Greece hopes lift stocks, but economy drags (Reuters)

May 31, 2011

NEW YORK (Reuters) – Hopes of more financial aid for debt-stricken Greece lifted Wall Street on Tuesday, but a sharp bounce at the open was largely eroded as more weak economic data brought investors back to earth.

Stocks jumped more than 1 percent at the open, but tracked lower through the day after disappointing economic reports on housing, consumer confidence and manufacturing echoed recent lackluster data that has drive the S&P 500 down around 2 percent in May — its worst month since last August.

Rising expectations for a second aid package for Greece helped ease one of the uncertainties in the market, sending the dollar lower against the euro and providing a catalyst to raise the prices of dollar-denominated commodities, which feed through into the equity market.

“Investors who bought this morning are now potentially either taking profits or taking a wait-and-see attitude, given the fact that we get the ISM manufacturing data tomorrow and the all-important jobs report coming out this Friday,” said

Michael Sheldon, chief market strategist of RDM Financial in Westport, Connecticut.

U.S. crude futures rose 1.8 percent to $102.40 a barrel. Exxon Mobil Corp (XOM.N) added 0.5 percent to $83, while Chevron Corp (CVX.N) gained almost 1 percent to $104.12. The S&P energy index (.GSPE) added 0.5 percent.

The Dow Jones industrial average (.DJI) gained 71.60 points, or 0.58 percent, to 12,513.18. The Standard & Poor’s 500 Index (.SPX) rose 7.40 points, or 0.56 percent, to 1,338.49. The Nasdaq Composite Index (.IXIC) added 20.62 points, or 0.74 percent, to 2,817.48.

The S&P 500 is testing the downtrend line from its May peak at around 1,335, according to analysts from Brown Brothers Harriman. A close above that level could indicate the sell-off is moderating.

Sheldon said a close below 1,334, would indicate that the downtrend is still firmly in place.

“It looked like we were going to decisively break above that level, based on trading activity this morning. However, markets have given up more than half their gains,” he said.

The U.S.-listed stock of Finnish mobile phone maker Nokia (NOK.N) was the most heavily traded on the New York Stock Exchange, falling as much as 17 percent to a session low at $6.80, a fresh 52-week low, after the company abandoned hope of meeting key targets just weeks after setting them. By early afternoon, the stock had bounced off that low to trade at $7.06, but was still down nearly 14 percent.

European officials were mulling options for a second bailout package for Greece, with private-sector participation still under discussion. Germany, which was resisting extra funding, may drop its push for an early rescheduling of Greek bonds, the Wall Street Journal reported.

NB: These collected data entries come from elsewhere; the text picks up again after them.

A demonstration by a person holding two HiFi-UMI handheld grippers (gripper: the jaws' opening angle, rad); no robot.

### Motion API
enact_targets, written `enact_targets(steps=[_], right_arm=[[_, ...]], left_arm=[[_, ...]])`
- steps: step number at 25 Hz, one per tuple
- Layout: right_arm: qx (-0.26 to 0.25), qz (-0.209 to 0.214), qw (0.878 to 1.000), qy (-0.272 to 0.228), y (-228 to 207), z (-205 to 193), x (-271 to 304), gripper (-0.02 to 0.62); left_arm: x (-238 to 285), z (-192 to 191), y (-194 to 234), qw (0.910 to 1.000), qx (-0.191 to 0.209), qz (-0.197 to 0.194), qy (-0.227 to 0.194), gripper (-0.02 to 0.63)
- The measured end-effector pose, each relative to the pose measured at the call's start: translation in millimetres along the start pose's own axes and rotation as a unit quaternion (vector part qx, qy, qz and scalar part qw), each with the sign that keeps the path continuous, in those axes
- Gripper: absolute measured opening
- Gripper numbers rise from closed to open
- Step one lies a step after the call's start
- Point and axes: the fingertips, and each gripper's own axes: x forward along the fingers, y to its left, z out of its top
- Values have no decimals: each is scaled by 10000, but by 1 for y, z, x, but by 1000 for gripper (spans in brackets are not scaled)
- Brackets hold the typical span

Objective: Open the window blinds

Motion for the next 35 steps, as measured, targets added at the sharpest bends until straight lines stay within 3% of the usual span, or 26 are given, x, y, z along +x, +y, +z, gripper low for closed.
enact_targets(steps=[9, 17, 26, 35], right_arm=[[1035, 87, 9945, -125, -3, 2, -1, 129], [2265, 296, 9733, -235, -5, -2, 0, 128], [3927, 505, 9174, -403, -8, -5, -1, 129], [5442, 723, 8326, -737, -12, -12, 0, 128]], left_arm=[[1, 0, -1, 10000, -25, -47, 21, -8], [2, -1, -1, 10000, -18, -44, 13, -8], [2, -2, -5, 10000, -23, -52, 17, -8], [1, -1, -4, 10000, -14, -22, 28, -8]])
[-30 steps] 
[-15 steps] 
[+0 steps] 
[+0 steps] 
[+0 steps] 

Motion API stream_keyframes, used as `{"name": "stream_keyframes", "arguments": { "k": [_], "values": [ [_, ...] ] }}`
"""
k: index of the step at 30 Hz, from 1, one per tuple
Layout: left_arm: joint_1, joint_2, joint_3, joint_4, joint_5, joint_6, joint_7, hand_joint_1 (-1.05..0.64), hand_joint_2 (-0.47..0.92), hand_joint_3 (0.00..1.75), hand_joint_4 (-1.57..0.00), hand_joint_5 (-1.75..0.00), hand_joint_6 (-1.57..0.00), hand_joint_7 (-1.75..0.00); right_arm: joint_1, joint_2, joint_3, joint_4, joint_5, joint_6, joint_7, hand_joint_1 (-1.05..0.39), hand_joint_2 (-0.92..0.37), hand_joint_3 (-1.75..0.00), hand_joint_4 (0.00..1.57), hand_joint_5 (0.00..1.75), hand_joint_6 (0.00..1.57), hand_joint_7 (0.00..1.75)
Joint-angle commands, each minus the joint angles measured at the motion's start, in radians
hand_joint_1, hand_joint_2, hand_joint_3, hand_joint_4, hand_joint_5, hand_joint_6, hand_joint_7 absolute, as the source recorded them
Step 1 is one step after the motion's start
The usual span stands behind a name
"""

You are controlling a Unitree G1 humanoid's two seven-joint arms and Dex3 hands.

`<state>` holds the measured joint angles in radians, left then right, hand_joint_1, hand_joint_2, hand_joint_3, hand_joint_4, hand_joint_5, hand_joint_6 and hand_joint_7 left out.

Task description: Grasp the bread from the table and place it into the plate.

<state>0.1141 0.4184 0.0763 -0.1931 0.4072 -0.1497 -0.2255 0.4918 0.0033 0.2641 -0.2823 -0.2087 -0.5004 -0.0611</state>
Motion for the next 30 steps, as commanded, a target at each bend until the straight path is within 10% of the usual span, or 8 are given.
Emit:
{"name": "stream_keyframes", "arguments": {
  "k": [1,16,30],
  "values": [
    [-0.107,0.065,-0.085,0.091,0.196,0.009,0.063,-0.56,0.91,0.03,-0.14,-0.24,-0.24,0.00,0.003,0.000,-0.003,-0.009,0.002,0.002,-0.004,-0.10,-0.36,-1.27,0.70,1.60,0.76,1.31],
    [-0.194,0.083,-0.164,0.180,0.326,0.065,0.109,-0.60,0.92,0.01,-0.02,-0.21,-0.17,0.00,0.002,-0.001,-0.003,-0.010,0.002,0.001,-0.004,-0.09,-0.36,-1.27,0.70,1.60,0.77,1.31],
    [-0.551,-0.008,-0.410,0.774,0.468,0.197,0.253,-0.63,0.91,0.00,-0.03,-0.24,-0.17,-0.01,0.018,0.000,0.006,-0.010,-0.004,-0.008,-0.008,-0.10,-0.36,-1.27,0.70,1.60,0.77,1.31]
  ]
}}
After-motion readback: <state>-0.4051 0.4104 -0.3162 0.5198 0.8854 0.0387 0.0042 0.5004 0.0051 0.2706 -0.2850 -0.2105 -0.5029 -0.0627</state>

The end of the month was likely to encourage “window dressing,” when fund managers add to winners by buying those shares and sell losers to show their portfolios in a better light.

In the latest economic data, U.S. single-family home prices dropped in March, dipping below their 2009 low. The housing market remains bogged down by an inventory surplus and weak demand, according to the S&P/Case-Shiller composite index of 20 metropolitan areas.

“The data sure doesn’t say ‘buy,’ does it?” said Frank Lesh, a futures analyst and broker at FuturePath Trading LLC in Chicago. “I see this stuff and I gotta stop myself from hitting the ‘sell’ button so much.”

The Conference Board also said its index of consumer confidence fell in May on increased pessimism over the labor market and inflation worries.

Consumer discretionary shares were among the weakest. The S&P’s sector index (.GSPD) was up a modest 0.3 percent.

The Institute for Supply Management-Chicago said business activity in the U.S. Midwest grew much less than expected in May. The data confirmed a weakening trend in manufacturing and comes ahead of the closely watched national ISM manufacturing survey on Wednesday.